Retention Policies

Configure how long StreamHouse retains data.

5 min readStorage

Data Retention

Retention policies control how long messages are kept in a topic before being deleted. StreamHouse supports time-based retention, size-based retention, or both. When a retention limit is reached, the oldest segments are deleted from S3 and their metadata is removed.

Time-Based Retention

Time-based retention deletes segments older than the specified duration. This is the most common retention strategy.

bash
# Set 30-day retention
streamctl topic create --name events --retention 30d

# Supported units: m (minutes), h (hours), d (days)
# Examples: 1h, 7d, 90d

# Set infinite retention (never delete)
streamctl topic create --name audit-log --retention infinite

Size-Based Retention

Size-based retention caps the total size of a topic.
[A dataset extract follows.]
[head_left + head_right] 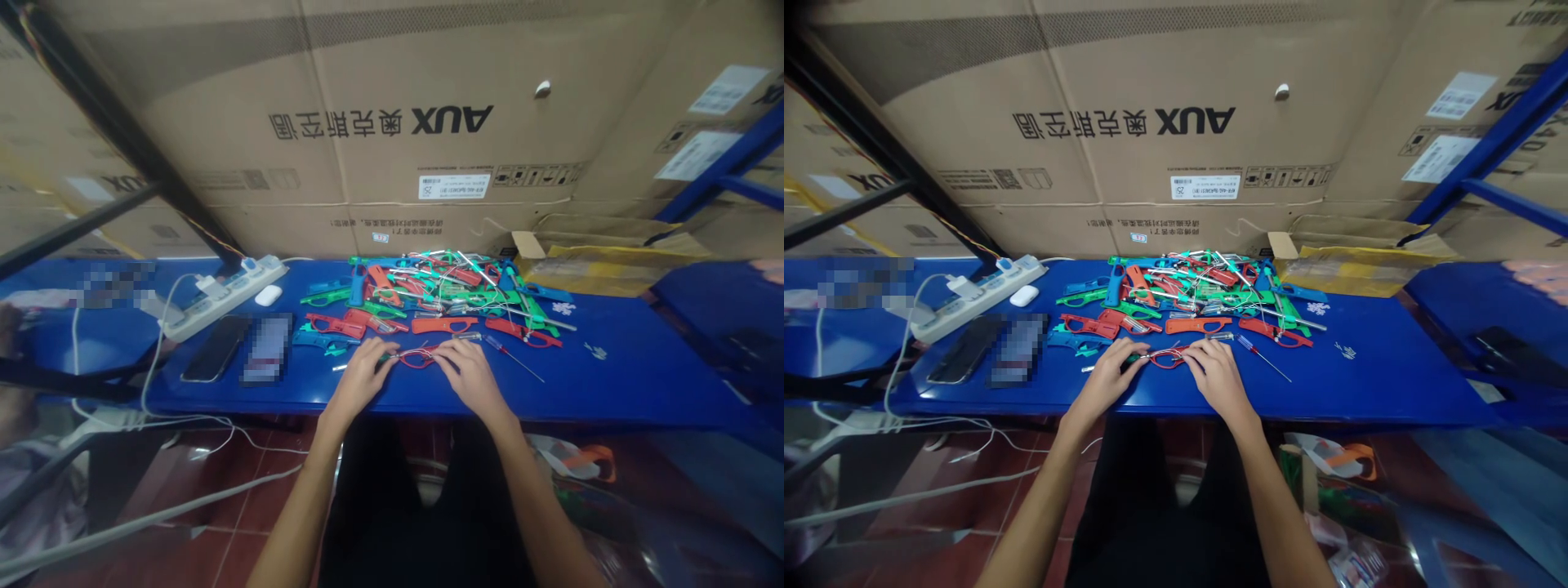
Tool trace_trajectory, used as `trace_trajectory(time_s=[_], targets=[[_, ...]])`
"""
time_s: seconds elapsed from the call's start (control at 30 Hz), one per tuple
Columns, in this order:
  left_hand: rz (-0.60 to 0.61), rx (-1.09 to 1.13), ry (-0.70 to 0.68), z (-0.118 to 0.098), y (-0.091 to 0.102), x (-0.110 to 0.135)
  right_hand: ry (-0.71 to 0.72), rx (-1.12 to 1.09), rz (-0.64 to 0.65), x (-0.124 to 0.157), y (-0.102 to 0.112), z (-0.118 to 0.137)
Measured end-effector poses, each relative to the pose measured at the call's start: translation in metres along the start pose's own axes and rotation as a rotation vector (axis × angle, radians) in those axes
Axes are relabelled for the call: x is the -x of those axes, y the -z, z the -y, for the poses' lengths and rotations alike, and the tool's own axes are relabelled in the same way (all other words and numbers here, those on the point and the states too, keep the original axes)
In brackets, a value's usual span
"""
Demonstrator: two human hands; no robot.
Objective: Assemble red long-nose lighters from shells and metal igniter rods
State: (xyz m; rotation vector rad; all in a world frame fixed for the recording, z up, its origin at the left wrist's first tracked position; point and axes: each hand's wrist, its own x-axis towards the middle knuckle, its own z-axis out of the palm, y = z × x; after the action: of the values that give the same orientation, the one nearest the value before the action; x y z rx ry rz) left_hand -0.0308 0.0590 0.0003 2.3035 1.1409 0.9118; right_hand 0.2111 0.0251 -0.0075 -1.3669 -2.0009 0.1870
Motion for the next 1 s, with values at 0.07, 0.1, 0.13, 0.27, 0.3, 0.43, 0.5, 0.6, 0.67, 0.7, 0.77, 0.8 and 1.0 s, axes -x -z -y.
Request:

When the limit is exceeded, the oldest segments are deleted.

bash
# Cap topic at 100GB
streamctl topic create --name metrics --retention-bytes 100GB

# Combine time and size (whichever triggers first)
streamctl topic create --name logs \
  --retention 7d \
  --retention-bytes 500GB

Log Compaction

For topics that represent state (like a changelog), log compaction keeps only the latest value for each key. This is useful for maintaining a materialized view that can be rebuilt from the topic.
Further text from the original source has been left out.